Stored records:
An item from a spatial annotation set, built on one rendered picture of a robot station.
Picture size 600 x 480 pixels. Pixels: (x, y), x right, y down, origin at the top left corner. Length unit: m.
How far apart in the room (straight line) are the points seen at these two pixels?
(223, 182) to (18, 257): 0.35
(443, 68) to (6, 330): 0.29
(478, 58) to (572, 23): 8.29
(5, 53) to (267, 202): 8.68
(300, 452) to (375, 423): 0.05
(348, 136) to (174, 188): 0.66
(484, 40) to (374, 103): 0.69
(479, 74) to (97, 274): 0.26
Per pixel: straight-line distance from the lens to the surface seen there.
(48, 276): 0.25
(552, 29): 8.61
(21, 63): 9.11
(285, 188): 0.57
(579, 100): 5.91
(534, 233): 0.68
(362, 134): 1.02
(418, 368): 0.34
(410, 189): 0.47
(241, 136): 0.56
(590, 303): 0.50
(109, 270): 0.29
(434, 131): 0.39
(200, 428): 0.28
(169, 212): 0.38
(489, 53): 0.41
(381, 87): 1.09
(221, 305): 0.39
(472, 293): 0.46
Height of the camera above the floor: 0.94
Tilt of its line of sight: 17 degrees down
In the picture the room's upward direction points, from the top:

-- TASK TO CARRY OUT --
Each line of the data above must be restated word for word.

-- RESPONSE TO THE TASK --
An item from a spatial annotation set, built on one rendered picture of a robot station.
Picture size 600 x 480 pixels. Pixels: (x, y), x right, y down, origin at the top left corner. Length unit: m.
How far apart in the room (straight line) are the points seen at these two pixels?
(223, 182) to (18, 257): 0.35
(443, 68) to (6, 330): 0.29
(478, 58) to (572, 23): 8.29
(5, 53) to (267, 202): 8.68
(300, 452) to (375, 423): 0.05
(348, 136) to (174, 188): 0.66
(484, 40) to (374, 103): 0.69
(479, 74) to (97, 274): 0.26
Per pixel: straight-line distance from the lens to the surface seen there.
(48, 276): 0.25
(552, 29): 8.61
(21, 63): 9.11
(285, 188): 0.57
(579, 100): 5.91
(534, 233): 0.68
(362, 134): 1.02
(418, 368): 0.34
(410, 189): 0.47
(241, 136): 0.56
(590, 303): 0.50
(109, 270): 0.29
(434, 131): 0.39
(200, 428): 0.28
(169, 212): 0.38
(489, 53): 0.41
(381, 87): 1.09
(221, 305): 0.39
(472, 293): 0.46
Height of the camera above the floor: 0.94
Tilt of its line of sight: 17 degrees down
In the picture the room's upward direction points, from the top:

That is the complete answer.